**EXERCISE AIM:** An exact copy of each line below is needed, with no images in it.

**INFORMATION PROVIDED:**
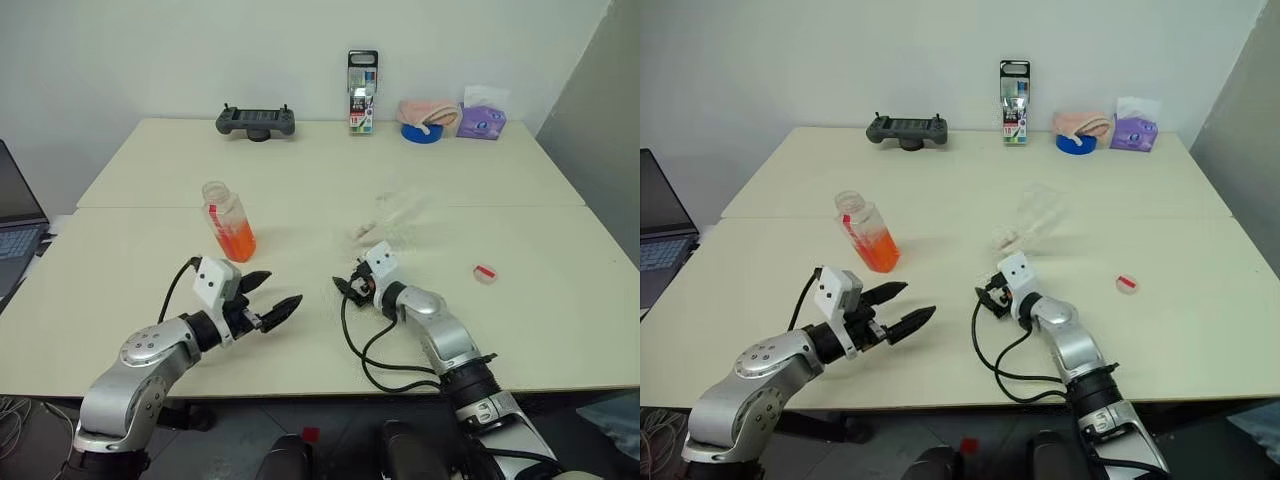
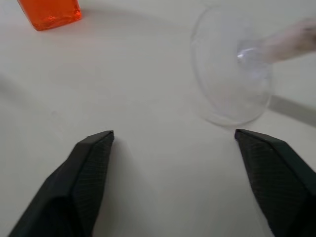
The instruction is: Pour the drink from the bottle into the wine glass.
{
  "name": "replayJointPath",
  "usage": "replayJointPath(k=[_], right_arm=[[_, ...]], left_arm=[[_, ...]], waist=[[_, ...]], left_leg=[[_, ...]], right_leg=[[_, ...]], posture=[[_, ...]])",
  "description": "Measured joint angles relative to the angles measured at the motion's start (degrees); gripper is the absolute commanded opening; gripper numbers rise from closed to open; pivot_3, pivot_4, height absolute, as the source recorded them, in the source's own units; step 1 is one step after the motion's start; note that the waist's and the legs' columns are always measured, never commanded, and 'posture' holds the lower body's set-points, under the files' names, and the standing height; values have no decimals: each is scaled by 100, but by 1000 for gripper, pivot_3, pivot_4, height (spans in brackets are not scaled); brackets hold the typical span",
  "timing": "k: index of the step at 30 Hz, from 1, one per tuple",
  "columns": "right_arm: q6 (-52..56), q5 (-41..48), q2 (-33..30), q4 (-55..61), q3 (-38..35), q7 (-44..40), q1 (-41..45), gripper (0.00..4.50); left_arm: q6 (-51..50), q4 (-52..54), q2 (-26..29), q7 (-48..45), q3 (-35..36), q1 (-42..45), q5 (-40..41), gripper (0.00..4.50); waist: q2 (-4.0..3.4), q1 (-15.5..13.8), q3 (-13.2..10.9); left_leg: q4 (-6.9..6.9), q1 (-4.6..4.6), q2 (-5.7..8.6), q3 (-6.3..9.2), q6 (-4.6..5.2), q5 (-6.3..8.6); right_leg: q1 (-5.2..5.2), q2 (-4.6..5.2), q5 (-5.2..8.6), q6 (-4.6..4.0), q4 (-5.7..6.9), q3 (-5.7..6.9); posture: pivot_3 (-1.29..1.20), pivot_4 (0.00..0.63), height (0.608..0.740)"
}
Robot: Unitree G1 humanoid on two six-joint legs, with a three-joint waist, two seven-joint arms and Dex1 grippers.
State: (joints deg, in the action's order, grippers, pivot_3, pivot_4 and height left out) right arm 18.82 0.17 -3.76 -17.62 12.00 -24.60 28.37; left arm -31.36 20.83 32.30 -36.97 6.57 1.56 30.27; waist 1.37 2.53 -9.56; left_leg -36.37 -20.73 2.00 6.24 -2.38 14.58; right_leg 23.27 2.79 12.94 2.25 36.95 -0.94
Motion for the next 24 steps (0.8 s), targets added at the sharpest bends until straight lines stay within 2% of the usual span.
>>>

**REPLY TO THE TASK:**
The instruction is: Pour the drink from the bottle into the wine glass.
{
  "name": "replayJointPath",
  "usage": "replayJointPath(k=[_], right_arm=[[_, ...]], left_arm=[[_, ...]], waist=[[_, ...]], left_leg=[[_, ...]], right_leg=[[_, ...]], posture=[[_, ...]])",
  "description": "Measured joint angles relative to the angles measured at the motion's start (degrees); gripper is the absolute commanded opening; gripper numbers rise from closed to open; pivot_3, pivot_4, height absolute, as the source recorded them, in the source's own units; step 1 is one step after the motion's start; note that the waist's and the legs' columns are always measured, never commanded, and 'posture' holds the lower body's set-points, under the files' names, and the standing height; values have no decimals: each is scaled by 100, but by 1000 for gripper, pivot_3, pivot_4, height (spans in brackets are not scaled); brackets hold the typical span",
  "timing": "k: index of the step at 30 Hz, from 1, one per tuple",
  "columns": "right_arm: q6 (-52..56), q5 (-41..48), q2 (-33..30), q4 (-55..61), q3 (-38..35), q7 (-44..40), q1 (-41..45), gripper (0.00..4.50); left_arm: q6 (-51..50), q4 (-52..54), q2 (-26..29), q7 (-48..45), q3 (-35..36), q1 (-42..45), q5 (-40..41), gripper (0.00..4.50); waist: q2 (-4.0..3.4), q1 (-15.5..13.8), q3 (-13.2..10.9); left_leg: q4 (-6.9..6.9), q1 (-4.6..4.6), q2 (-5.7..8.6), q3 (-6.3..9.2), q6 (-4.6..5.2), q5 (-6.3..8.6); right_leg: q1 (-5.2..5.2), q2 (-4.6..5.2), q5 (-5.2..8.6), q6 (-4.6..4.0), q4 (-5.7..6.9), q3 (-5.7..6.9); posture: pivot_3 (-1.29..1.20), pivot_4 (0.00..0.63), height (0.608..0.740)"
}
Robot: Unitree G1 humanoid on two six-joint legs, with a three-joint waist, two seven-joint arms and Dex1 grippers.
State: (joints deg, in the action's order, grippers, pivot_3, pivot_4 and height left out) right arm 18.82 0.17 -3.76 -17.62 12.00 -24.60 28.37; left arm -31.36 20.83 32.30 -36.97 6.57 1.56 30.27; waist 1.37 2.53 -9.56; left_leg -36.37 -20.73 2.00 6.24 -2.38 14.58; right_leg 23.27 2.79 12.94 2.25 36.95 -0.94
Motion for the next 24 steps (0.8 s), targets added at the sharpest bends until straight lines stay within 2% of the usual span.
>>>

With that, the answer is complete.